Problem:
Using the data below, report how many lines hold the word "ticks". Include nothing else in the reply.

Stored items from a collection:
'''
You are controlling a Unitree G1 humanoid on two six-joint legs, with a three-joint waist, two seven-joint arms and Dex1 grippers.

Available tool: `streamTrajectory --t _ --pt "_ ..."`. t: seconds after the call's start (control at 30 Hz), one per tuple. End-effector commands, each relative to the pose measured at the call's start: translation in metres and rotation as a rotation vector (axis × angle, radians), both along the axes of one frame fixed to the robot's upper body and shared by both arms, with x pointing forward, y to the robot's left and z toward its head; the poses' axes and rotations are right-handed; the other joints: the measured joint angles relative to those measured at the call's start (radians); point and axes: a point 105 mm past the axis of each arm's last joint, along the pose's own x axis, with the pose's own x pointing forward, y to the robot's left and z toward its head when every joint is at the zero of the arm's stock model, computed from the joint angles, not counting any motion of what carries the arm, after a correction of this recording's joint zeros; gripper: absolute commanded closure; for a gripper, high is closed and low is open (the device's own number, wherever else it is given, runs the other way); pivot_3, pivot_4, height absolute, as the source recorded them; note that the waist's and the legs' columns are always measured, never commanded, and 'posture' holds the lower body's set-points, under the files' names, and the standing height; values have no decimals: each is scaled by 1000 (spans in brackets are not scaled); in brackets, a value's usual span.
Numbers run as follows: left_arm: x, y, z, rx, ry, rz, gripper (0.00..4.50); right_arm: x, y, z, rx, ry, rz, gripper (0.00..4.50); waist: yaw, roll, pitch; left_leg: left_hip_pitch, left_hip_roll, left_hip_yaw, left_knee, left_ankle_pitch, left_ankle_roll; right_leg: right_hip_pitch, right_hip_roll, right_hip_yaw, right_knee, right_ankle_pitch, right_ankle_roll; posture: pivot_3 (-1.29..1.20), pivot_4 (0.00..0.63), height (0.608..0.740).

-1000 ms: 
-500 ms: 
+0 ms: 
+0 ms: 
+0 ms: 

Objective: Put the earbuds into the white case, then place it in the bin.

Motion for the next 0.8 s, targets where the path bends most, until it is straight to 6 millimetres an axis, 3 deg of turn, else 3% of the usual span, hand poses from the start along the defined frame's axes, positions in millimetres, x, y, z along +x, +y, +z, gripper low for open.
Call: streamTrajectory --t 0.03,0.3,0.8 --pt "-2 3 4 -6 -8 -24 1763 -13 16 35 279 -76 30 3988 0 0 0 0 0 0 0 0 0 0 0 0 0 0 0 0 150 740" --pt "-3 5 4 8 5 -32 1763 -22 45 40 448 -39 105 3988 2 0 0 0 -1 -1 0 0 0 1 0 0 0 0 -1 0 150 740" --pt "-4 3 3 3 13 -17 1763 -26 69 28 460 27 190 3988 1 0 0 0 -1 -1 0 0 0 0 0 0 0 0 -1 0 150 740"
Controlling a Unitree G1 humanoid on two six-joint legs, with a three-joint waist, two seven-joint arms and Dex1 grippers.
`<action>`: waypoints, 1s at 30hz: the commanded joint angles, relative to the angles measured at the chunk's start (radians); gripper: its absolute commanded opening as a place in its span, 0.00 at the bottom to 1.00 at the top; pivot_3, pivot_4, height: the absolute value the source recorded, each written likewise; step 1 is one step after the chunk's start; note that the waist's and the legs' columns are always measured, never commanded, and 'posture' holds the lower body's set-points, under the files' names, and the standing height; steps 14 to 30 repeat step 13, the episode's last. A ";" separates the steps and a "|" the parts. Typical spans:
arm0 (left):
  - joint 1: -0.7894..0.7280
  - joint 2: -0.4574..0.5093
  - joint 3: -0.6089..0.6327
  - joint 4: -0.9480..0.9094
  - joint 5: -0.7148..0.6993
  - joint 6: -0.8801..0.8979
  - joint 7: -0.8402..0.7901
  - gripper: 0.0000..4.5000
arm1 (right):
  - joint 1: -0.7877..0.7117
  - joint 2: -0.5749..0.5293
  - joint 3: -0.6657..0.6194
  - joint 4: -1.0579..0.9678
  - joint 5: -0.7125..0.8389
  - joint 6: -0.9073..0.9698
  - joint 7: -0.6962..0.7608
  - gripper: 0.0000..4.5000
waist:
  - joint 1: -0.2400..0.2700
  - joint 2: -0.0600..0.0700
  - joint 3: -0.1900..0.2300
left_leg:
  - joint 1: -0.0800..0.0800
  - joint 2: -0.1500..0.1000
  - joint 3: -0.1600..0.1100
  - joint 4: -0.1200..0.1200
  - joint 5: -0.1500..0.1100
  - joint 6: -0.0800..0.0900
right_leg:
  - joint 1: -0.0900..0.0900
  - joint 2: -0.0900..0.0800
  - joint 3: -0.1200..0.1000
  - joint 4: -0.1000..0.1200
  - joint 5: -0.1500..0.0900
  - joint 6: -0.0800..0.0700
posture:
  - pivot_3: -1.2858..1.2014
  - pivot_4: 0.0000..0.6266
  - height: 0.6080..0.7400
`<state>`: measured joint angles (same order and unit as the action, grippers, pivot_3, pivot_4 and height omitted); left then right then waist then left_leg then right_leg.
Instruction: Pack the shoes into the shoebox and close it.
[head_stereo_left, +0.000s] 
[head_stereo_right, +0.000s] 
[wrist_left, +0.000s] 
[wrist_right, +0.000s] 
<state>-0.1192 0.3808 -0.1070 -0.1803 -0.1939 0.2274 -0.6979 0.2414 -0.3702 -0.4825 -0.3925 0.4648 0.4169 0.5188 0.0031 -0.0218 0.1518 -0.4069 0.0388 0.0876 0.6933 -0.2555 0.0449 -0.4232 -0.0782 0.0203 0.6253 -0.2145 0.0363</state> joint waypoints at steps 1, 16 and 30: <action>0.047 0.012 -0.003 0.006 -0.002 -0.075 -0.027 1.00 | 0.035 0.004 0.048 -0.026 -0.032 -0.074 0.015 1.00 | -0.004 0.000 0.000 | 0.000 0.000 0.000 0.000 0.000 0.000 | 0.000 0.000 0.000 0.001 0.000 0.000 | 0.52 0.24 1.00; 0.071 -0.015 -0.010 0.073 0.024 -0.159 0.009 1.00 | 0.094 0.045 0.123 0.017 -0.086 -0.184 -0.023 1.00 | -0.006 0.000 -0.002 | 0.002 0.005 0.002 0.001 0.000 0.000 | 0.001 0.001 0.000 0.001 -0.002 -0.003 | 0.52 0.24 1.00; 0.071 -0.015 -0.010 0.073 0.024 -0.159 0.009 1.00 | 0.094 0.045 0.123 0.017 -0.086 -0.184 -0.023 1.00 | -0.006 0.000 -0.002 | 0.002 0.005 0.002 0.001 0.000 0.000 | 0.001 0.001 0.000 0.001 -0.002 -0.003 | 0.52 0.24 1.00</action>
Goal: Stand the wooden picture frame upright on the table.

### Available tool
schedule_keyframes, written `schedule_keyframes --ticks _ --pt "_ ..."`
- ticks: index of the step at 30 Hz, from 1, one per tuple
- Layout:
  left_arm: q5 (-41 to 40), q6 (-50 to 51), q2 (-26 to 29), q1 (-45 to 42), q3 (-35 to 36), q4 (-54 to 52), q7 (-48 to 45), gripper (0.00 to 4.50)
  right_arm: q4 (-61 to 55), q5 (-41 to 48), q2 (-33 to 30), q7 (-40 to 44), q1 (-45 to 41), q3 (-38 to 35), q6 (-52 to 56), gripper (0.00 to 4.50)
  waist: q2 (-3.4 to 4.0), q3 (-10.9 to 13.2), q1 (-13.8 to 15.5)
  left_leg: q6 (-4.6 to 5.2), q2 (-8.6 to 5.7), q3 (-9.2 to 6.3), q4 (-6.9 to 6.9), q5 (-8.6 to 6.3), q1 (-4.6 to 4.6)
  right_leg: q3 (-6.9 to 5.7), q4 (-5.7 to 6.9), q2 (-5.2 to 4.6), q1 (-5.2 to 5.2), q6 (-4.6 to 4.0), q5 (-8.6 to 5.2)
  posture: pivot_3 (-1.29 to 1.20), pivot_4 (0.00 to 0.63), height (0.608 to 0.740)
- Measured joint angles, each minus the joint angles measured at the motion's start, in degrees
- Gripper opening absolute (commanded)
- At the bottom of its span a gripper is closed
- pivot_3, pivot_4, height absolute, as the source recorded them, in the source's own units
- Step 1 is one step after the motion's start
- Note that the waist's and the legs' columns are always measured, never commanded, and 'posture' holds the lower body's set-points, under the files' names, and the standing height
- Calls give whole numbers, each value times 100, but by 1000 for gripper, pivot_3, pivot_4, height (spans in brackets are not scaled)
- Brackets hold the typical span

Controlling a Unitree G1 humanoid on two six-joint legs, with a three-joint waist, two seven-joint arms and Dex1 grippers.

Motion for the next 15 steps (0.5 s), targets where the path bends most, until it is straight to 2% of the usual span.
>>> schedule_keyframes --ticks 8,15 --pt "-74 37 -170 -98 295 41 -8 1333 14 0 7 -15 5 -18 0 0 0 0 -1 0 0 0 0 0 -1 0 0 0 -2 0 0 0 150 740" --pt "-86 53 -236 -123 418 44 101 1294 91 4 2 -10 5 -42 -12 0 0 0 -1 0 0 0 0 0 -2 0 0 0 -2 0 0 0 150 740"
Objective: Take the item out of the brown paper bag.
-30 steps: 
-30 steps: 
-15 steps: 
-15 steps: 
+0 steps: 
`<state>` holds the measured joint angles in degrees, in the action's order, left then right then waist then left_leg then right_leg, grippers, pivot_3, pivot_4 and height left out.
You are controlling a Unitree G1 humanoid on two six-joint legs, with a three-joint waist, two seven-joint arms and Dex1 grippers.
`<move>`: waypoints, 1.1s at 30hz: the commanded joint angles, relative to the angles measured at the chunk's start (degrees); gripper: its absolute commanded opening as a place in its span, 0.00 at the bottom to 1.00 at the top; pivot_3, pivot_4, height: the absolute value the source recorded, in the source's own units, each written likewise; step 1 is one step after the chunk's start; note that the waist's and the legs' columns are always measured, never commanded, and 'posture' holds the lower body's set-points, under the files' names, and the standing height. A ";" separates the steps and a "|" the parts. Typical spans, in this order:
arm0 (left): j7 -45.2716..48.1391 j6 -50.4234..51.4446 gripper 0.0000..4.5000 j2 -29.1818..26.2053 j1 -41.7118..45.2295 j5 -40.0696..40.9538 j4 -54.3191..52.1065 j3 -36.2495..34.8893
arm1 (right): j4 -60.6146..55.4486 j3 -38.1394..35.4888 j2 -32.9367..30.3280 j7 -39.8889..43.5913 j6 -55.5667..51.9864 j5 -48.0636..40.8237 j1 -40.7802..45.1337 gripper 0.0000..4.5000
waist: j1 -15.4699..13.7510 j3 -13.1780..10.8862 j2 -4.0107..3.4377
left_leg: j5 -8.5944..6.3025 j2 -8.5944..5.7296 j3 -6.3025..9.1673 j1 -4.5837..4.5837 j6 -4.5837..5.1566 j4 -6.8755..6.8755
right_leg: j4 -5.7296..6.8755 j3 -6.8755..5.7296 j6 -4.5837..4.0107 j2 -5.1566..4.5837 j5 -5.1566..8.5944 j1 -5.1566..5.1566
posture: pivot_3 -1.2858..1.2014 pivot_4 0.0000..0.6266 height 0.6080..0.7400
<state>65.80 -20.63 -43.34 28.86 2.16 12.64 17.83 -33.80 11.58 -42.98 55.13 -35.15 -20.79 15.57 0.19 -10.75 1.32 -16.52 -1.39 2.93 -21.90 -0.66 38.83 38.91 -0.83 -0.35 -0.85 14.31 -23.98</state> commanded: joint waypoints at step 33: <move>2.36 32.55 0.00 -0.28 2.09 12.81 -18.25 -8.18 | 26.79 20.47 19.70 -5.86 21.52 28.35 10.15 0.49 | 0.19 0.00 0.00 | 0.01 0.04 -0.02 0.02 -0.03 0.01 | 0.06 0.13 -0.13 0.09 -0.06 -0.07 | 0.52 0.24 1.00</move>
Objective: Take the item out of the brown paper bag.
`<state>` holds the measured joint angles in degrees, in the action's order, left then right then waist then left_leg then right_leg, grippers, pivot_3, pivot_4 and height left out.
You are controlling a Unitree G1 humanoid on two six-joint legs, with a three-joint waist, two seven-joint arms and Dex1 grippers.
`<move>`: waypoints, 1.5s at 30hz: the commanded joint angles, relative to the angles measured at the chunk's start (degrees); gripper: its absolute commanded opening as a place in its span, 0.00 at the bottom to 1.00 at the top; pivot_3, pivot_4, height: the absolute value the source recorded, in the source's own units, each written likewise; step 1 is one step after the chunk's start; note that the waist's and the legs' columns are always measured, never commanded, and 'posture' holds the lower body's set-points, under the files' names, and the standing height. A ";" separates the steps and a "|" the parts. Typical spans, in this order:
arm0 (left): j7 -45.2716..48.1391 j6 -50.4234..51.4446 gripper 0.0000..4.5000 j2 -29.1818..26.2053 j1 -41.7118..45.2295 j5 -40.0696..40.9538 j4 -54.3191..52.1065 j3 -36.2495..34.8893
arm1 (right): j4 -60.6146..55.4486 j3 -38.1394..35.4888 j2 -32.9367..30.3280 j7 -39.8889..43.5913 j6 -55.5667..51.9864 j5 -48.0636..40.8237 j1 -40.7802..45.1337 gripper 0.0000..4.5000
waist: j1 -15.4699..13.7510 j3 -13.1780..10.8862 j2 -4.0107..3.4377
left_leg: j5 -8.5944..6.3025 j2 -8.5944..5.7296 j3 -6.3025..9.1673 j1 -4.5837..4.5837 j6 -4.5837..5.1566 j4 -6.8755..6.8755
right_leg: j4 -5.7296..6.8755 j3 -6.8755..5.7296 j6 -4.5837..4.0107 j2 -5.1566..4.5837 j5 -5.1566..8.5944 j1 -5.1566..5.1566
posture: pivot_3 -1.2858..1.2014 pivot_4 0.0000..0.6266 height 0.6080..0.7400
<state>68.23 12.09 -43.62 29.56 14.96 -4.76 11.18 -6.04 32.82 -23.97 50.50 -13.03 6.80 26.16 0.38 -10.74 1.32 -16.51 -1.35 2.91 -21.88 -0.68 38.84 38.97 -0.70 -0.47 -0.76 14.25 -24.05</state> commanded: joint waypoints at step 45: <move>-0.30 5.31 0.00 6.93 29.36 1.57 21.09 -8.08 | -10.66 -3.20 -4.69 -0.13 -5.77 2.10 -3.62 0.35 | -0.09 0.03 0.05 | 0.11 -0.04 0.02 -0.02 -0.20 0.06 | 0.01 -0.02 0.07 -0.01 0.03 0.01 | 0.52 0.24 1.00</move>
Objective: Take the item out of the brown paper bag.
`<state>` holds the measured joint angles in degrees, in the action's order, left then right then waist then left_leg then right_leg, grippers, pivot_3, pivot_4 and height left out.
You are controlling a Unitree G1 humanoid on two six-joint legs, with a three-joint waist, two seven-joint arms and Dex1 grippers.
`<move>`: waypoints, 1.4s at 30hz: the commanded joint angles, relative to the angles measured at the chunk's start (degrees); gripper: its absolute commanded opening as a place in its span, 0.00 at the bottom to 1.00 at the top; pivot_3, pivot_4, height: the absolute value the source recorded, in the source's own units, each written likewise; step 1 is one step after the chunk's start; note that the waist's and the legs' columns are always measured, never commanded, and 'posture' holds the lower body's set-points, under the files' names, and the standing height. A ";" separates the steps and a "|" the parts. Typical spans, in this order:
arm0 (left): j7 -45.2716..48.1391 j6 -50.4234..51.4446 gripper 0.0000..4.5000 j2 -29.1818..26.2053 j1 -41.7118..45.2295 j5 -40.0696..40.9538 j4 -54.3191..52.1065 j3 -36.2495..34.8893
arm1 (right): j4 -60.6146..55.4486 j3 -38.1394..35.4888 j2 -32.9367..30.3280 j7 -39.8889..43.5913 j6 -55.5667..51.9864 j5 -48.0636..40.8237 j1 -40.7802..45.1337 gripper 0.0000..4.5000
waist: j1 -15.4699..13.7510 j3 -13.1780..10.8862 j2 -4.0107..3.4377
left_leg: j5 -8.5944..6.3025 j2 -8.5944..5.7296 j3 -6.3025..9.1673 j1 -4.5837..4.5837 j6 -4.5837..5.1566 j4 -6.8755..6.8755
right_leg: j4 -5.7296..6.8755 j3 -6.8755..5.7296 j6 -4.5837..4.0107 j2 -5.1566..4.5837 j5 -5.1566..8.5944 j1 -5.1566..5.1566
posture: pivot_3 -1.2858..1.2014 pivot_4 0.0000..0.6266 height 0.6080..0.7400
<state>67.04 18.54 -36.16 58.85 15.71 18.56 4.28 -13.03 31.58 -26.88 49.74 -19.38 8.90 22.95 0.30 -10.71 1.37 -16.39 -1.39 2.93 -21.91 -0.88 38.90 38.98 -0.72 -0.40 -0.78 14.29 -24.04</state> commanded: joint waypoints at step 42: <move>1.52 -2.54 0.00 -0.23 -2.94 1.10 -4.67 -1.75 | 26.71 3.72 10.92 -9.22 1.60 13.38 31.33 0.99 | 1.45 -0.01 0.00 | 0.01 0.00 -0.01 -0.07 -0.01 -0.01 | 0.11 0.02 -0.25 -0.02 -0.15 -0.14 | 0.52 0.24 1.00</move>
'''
Answer space:
3